For Sister Jane Schaper, working with IRWP seemed like a natural way to serve after retiring from full-time teaching at Little Flower Grade School in St. Louis. Her friend, Sister Mary Charity Dalton, often spoke about her experience as a teacher with IRWP. “It was something I wanted to do because there is such a need for immigrants to learn English,” Sister Jane says. After completing her Certified Nurse Aide training for her work with sister care at Nazareth Living Center, Sister Jane became involved with IRWP.

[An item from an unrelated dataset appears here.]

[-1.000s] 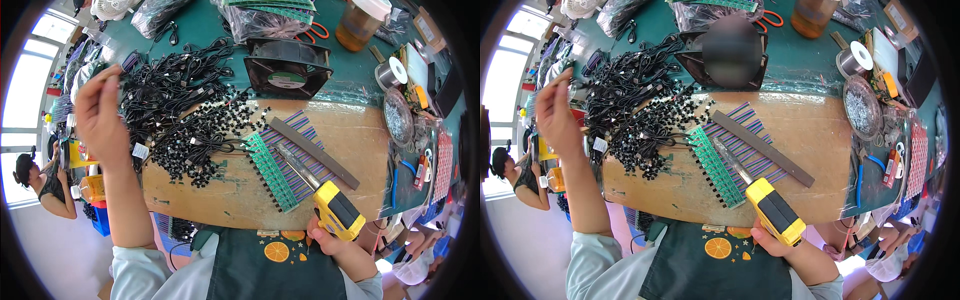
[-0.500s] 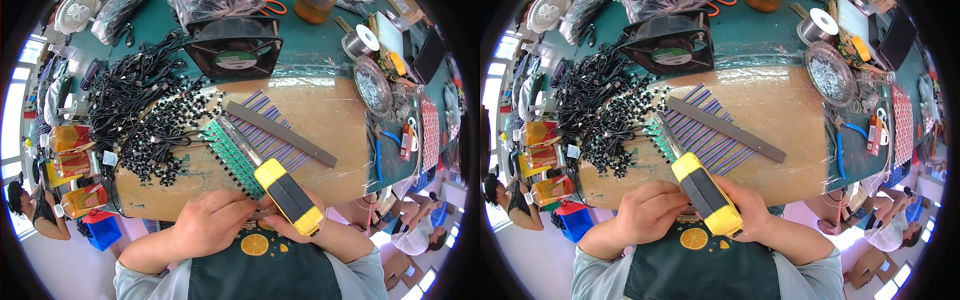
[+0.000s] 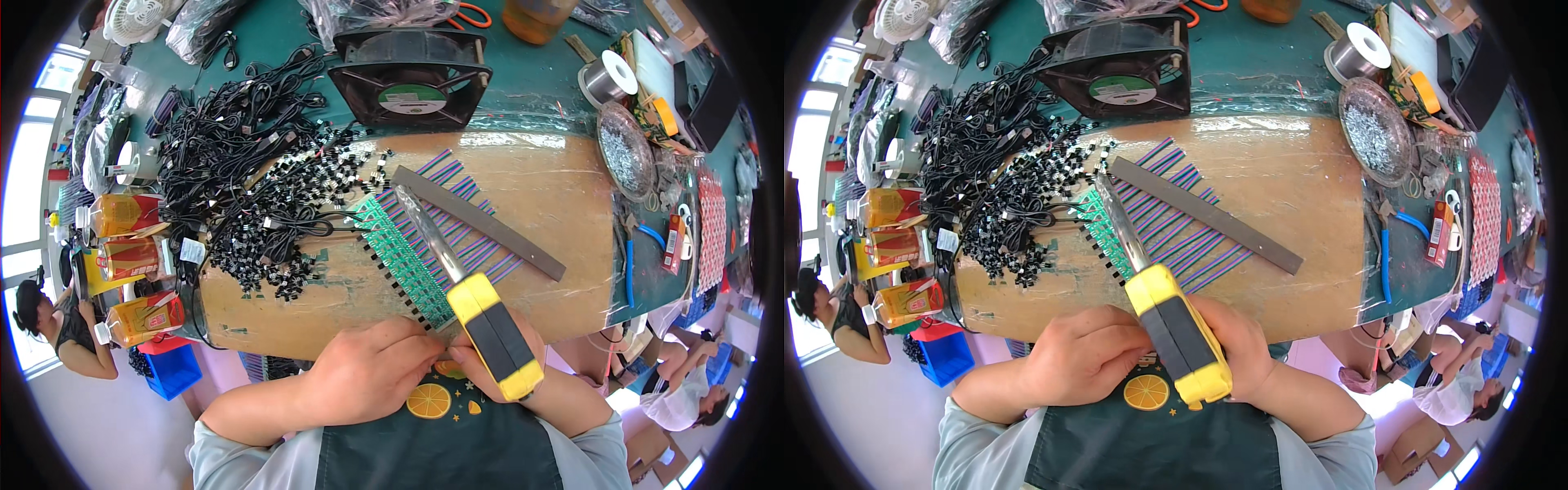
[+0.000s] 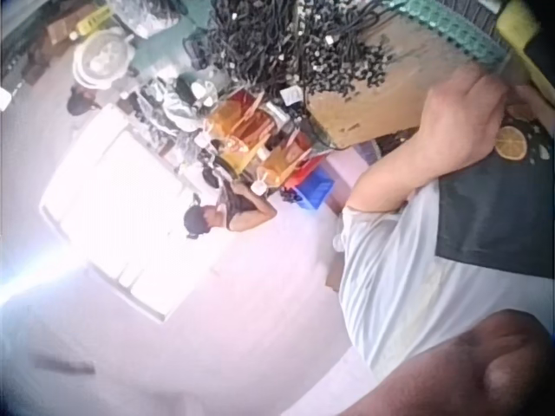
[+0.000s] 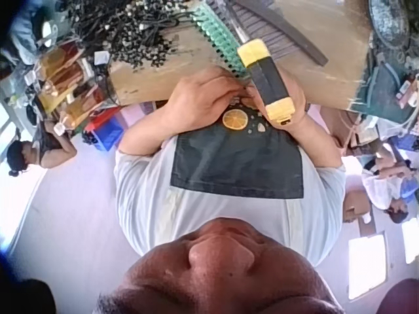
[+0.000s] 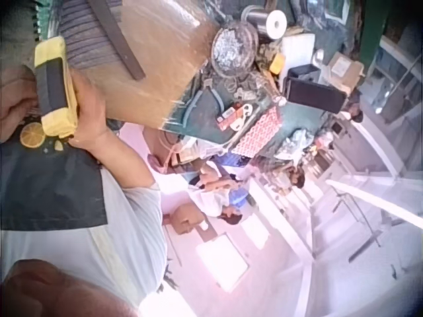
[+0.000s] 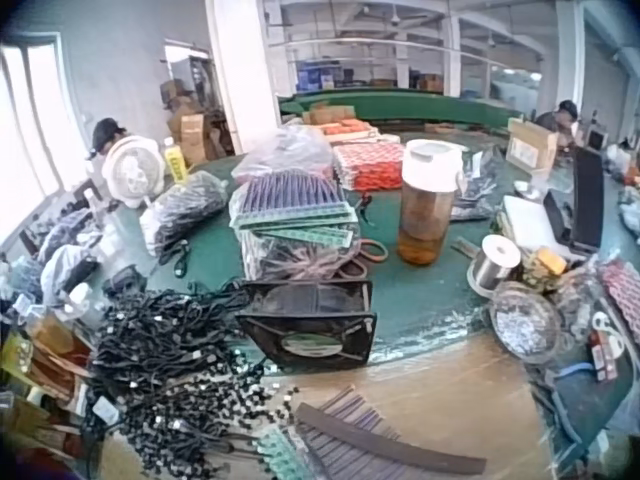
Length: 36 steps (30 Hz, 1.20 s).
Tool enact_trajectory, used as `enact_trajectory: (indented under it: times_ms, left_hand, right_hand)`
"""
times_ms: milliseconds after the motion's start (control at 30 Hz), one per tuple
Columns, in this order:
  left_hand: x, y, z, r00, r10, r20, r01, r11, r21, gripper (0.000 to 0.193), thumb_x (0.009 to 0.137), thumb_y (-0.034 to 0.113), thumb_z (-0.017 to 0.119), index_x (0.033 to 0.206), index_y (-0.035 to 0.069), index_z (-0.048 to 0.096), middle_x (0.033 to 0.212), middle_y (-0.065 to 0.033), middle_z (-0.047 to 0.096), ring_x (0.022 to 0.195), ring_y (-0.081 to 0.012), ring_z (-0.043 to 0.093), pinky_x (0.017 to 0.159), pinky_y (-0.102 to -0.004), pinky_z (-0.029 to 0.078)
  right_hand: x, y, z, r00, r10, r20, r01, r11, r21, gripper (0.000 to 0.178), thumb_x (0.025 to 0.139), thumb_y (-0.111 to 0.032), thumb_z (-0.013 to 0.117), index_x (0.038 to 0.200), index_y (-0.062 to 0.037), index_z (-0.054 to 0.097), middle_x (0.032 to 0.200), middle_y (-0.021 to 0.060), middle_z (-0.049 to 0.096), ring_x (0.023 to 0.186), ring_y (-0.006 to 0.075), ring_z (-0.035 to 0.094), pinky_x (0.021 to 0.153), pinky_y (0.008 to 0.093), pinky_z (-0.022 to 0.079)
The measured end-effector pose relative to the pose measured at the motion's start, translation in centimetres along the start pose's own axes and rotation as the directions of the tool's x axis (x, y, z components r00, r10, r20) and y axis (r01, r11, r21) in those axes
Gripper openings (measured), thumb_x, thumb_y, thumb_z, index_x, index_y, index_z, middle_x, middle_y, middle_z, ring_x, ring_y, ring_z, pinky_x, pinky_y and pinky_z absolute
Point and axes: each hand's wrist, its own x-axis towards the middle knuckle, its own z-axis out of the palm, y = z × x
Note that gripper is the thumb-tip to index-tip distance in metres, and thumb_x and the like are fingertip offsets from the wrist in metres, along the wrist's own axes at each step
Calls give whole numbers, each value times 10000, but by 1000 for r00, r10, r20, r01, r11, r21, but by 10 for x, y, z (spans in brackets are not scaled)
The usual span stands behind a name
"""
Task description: The person assembles wiring harnesses onto a green circuit component strip by soldering the wires with a soldering iron and securing them with a hot glue gun.
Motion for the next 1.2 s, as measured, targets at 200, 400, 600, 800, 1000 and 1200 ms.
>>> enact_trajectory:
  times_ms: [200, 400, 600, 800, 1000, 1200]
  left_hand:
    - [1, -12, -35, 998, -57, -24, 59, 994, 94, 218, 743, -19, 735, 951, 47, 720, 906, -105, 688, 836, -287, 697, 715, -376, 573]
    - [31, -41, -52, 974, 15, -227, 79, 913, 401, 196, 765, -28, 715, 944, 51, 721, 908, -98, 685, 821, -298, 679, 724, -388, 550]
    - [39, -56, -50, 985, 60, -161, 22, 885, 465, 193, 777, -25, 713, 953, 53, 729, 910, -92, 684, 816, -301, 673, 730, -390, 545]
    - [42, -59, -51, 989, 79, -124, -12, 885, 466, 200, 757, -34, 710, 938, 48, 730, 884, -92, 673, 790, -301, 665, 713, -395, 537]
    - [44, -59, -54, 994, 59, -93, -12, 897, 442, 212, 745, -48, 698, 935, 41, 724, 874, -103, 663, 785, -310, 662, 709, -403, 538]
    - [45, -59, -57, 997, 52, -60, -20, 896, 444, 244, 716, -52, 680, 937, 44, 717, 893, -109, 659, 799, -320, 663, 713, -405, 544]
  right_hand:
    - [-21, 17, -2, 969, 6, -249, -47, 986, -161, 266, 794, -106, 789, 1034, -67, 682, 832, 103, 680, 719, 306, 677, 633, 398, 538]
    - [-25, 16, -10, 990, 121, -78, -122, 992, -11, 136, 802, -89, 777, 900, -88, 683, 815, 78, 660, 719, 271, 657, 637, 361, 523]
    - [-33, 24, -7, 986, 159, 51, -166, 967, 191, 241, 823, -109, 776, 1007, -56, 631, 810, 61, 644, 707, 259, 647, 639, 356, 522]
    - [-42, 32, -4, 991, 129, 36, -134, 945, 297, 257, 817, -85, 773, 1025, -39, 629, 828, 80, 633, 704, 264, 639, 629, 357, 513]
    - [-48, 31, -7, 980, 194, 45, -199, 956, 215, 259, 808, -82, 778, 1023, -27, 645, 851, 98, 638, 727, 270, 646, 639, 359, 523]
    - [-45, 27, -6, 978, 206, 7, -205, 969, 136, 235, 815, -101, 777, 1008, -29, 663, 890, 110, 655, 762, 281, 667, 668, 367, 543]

She currently tutors a 27-year-old wife and mother of two, ages 3 and 3 months, meeting with her student twice a week for an hour at a time. Her student lives in Mehlville with her husband and in-laws. Her mother-in-law cares for her children while she studies. Turkish by descent, her student spent much of her life in southern Russia. Now in the United States for four years, she is studying for her citizenship test. Sister Jane has been meeting faithfully with her since 2014, with only a two-month break following the birth of the woman’s youngest child last October. 

“My student had three years of high school English in Russia,” Sister Jane relates. “She could greet me, but not much more. Her mother-in-law helped translate for her when we first met.” Sister Jane began with phonics, then gradually advanced to grammar. “As we started working on grammar and word recognition, her high school English came back,” she says. They are now practicing conversation.

“She doesn’t think she knows a lot, but she knows a lot as far as I’m concerned,” Sister Jane says.

 Currently Sister Jane’s student is studying for her citizenship test. “My student started studying for it on her own,” Sister Jane proudly shares. She sent in the form and was finger-printed. Now she waits for the testing date. 

English will make a difference for her, Sister Jane says. “When she has an opportunity to get a job, when she interacts with neighbors or shops, she has to know some English.” Both student and teacher know that’s what it will take to succeed in society.

And English is also needed to care for her family’s needs. Until that time, Sister Jane has helped her student to enroll her 3-year-old in the Head Start program. “English will be important when her son goes to school, so she can talk to his teachers,” Sister Jane says

Her student was a beautician in Russia and would like to be one in the United States. But she will have to repeat her program here – and this time, in English.

 Learning a language requires practice, Sister Jane says. But her student and her husband speak Turkish at home. “She has no one to talk to [in English] except me,” Sister Jane says. That slows the process.

Sister Jane knows what learning takes. She taught the gamut of subjects to fifth- through eighth-graders during her 45 years as a Catholic elementary educator. In her last teaching position before IRWP, she taught English at Little Flower Grade School. “I’ve taught all subjects,” she says. “It’s a help now.”

Sister Jane sees this as a natural response to her life as a Sister of St. Joseph. “You serve the way you can. All my life, I have taught.”

Why would a teacher do anything else?